Appearance
Concepts & Terminology
Watch
A Watch is a monitoring mechanism designed to ensure that workflows or processes are running as expected. Workflows signal their operation to a Watch via API Check-ins.
There are two types of Watches, Notify-only and Missed Action watch.
Notify Only Watch
A Notify Only watch functions as a simple notification relay. Upon receiving a check-in, it triggers an alert to the team. Since similar notifications can be directly implemented within a workflow, the core value of Automation Watchdog lies primarily in its Missed Action watch functionality.
Missed Action Watch
A Missed Action watch operates by expecting regular Check-ins from the workflow, which confirm its ongoing status.
Watch States
When check-ins are received within the expected timeframe, the Watch maintains a Relax State, signaling normal operation. However, if a check-in is missed or delayed beyond the designated period, the Watch shifts to an Error State, automatically generating an alert to inform the team of a potential issue.
Error states persist through deactivation and activation. If a watch is deactivated while in an Error state, it remains in Error when reactivated. This ensures support teams can see whether issues were resolved or just masked by a deactivation cycle.
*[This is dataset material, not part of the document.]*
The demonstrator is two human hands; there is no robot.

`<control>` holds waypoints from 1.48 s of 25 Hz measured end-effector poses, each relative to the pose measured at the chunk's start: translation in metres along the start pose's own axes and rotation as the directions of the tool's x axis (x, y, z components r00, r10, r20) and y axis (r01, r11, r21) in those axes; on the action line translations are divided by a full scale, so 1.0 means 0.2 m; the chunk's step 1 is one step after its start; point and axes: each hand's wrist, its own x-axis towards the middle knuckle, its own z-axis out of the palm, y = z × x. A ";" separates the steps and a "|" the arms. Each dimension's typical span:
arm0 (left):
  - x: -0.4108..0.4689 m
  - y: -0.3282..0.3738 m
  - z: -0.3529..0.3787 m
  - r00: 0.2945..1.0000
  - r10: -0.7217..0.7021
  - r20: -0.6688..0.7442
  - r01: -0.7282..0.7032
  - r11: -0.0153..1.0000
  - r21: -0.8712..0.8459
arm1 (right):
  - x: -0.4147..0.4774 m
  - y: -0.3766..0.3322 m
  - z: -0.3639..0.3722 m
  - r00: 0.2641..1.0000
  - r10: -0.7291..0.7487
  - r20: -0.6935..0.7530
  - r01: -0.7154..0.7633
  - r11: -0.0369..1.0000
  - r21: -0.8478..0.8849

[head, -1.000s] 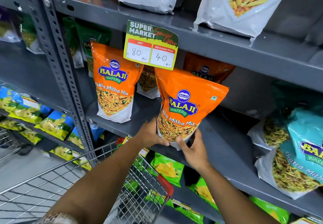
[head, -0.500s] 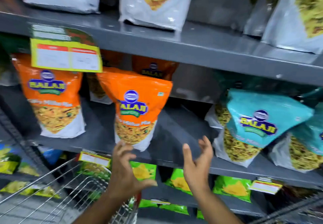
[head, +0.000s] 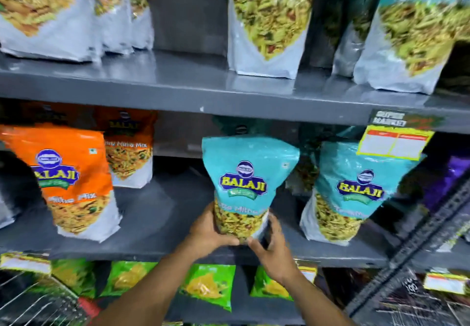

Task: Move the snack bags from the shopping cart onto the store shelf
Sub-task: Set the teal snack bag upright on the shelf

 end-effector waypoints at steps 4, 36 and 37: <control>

To explicitly clear errors, use the Clear Errors action.
Watch Activations
Watches are Activated either by a Schedule, by an Activation Event, by Activate On Check-In for eligible non-scheduled watches, or by Activate On Deactivation from another watch. A schedule-activated watch remains active for the duration defined by the schedule. An event-activated Watch remains active until it is explicitly deactivated by a subsequent event. A Watch can only transition from the Relax state to the Error state, indicating a missed check-in, when it is active.
An active watch expects check-ins within either Fixed or Cascading time periods.
Check-ins on Inactive Watches
By default, check-ins on inactive watches are rejected. The watch must be activated before check-ins are accepted.
If Activate On Check-In is enabled on an eligible non-scheduled watch, the first valid check-in activates the condition and is then processed normally.
Activate On Check-In
Activate On Check-In allows an inactive non-scheduled Missed Action watch to activate itself from the first check-in instead of requiring a separate activation API call.
Supported Modes
- Standard
- Condition By Queue
- Condition By Machine
How It Works
- The watch starts inactive and Activate On Check-In is enabled.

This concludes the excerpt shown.